Another important aspect of clean data is that removing outliers, duplicate information, and missing values gives enterprises data that is much more informative and useful. This empowers them with high-value insights into trends and costs that can be analyzed to create smoother, more cost-effective processes. In this way, clean data can directly positively impact an enterprise’s bottom line.

Useful data, and the ability to leverage it, have a major positive impact on a business’s bottom line. According to Forrester, data insight-driven enterprises grow at an average rate of 30% annually. With clean data, enterprises can make better decisions, increase efficiency, and cut costs, contributing to better overall performance.


Why Now is a Pivotal Time to Focus on Data Cleaning

If you haven’t cleaned your data in a while and are relying on outdated or ineffective data, there is no wrong time to take the steps necessary to improve. But right now is a time when many enterprises reliant on significant global supplier networks are taking steps to clean their data and ensure their information is up-to-date. This is because there have been massive disruptions to the supply chain that have created an entirely new environment for enterprises to navigate.

The pandemic dramatically altered the global supply chain, and the subsequent great resignation also caused a lot of turnover. According to data from SHRM, 48 million people quit their jobs in America alone, the highest number on record. For vendor management teams, this means that many of the vendors and suppliers that they partnered with in the past have either dealt with substantial changes or might not even exist anymore.

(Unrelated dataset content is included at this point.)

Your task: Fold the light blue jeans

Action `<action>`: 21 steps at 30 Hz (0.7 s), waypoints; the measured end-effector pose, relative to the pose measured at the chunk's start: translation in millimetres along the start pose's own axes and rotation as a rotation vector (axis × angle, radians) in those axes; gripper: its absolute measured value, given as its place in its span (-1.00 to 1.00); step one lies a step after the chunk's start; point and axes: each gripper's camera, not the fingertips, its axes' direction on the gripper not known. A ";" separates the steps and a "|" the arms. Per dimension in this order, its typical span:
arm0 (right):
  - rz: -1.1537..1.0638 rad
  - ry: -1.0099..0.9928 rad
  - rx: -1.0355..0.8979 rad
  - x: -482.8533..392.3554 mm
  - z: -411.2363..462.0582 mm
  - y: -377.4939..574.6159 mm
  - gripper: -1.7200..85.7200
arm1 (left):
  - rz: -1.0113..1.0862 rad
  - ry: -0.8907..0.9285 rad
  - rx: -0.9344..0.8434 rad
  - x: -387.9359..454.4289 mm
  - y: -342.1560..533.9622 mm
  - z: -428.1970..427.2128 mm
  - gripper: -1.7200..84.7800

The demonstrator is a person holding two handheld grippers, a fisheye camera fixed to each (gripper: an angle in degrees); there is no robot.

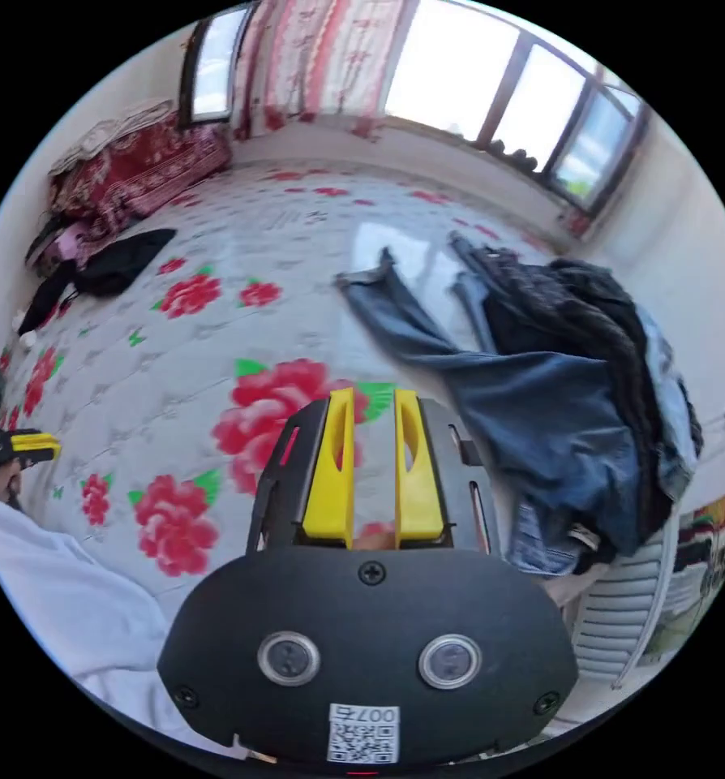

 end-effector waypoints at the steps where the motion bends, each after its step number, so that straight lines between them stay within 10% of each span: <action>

This is a big reason businesses must clean their data to align with modern realities. The more current data is, the more applicable it will be to the contemporary problems AP and procurement teams face. There is no wrong time to focus on cleaning data, but right now is a critical time to ensure data is as up-to-date, relevant, and useful as possible.


How Bedrock Helps Provide Clean Vendor Data

For enterprises that want to ensure the highest quality data while overseeing supplier management on a centralized platform, Bedrock is a high-impact solution. Bedrock is a cloud-based software with an array of features with customization capabilities that makes it fit various needs for AP and procurement teams.

The Bedrock system has data tools that ensure businesses can access clean, up-to-date data on their vendors and financial situation. The Cornerstone Cleanse tools provided by Bedrock are a centralized hub for data that companies can use to validate and clean their data to ensure they are using accurate data insights to guide their decision-making. The Cleanse software can spot duplicate data, incomplete data, and unverified data; so enterprises are aware of when they may be relying on information that is either erroneous, incomplete, or outdated.

Data that is inaccurate and not current can cause enormous problems for enterprises and eliminate the benefits that business intelligence is supposed to provide. With Bedrock’s Cornerstone features, AP and procurement teams can have a central source of truth where they can have absolute confidence that the information is valid and up-to-date. Clean data is necessary for supplier management, enabling businesses to develop more efficient processes, cut costs, and make informed decisions. With Bedrock, organizations can have clean, verified data that provide up-to-the-minute information in a constantly evolving world of supplier management.